◆ **ACTIVITY**
Whenever a line in the material below contains "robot", copy that line.
════════
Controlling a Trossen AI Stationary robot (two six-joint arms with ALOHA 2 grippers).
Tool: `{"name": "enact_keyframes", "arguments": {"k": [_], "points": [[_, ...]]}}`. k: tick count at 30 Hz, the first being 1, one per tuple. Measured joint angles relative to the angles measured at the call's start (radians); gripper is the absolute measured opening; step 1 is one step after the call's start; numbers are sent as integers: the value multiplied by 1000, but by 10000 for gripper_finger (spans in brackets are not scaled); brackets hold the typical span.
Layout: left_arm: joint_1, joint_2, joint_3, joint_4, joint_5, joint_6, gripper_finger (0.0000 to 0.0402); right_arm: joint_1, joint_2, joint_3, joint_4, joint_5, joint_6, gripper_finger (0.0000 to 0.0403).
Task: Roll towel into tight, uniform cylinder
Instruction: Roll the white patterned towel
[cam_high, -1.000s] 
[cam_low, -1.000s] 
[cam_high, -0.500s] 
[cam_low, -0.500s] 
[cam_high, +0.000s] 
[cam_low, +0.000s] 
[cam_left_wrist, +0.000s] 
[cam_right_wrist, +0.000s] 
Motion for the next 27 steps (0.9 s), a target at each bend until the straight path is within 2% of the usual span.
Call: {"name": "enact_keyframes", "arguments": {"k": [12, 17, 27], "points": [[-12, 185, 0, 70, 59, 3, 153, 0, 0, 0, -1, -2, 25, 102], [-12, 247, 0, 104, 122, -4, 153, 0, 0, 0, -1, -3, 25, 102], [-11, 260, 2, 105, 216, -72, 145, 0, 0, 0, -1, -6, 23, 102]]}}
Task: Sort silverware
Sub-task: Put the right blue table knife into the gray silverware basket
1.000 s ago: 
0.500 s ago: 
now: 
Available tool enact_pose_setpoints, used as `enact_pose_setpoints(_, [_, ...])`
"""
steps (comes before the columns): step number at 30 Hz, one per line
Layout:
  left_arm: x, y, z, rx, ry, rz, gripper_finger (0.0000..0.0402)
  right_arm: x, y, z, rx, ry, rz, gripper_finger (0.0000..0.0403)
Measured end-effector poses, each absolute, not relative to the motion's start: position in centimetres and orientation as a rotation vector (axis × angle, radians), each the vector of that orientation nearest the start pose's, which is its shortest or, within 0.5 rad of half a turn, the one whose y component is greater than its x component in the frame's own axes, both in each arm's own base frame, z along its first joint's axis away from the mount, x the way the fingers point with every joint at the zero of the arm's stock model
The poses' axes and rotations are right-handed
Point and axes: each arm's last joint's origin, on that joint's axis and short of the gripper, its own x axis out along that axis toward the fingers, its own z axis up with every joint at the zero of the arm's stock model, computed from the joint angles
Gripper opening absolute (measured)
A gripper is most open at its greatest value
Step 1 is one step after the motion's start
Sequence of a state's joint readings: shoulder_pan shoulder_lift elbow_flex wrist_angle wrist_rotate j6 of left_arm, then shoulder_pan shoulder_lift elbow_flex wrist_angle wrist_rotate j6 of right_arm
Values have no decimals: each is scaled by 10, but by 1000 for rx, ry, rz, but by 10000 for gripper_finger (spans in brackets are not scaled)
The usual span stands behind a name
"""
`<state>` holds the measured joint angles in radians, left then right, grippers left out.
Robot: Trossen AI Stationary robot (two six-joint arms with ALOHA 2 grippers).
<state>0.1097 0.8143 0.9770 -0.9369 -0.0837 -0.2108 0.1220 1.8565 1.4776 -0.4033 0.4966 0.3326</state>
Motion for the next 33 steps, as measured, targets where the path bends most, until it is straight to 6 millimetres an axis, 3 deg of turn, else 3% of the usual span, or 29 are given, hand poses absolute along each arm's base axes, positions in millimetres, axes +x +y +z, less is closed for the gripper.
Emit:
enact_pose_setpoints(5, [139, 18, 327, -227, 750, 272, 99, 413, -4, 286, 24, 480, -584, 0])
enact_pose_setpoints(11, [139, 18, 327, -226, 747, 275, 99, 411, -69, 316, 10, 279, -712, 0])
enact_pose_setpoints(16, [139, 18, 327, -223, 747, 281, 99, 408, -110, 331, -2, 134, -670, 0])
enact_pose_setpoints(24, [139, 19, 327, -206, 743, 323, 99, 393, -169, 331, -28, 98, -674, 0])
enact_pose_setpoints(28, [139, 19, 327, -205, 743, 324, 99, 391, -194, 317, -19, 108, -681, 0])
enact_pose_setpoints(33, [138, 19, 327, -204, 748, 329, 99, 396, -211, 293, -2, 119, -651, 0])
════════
◆ **SOLVED EXERCISE**
Controlling a Trossen AI Stationary robot (two six-joint arms with ALOHA 2 grippers).
Robot: Trossen AI Stationary robot (two six-joint arms with ALOHA 2 grippers).

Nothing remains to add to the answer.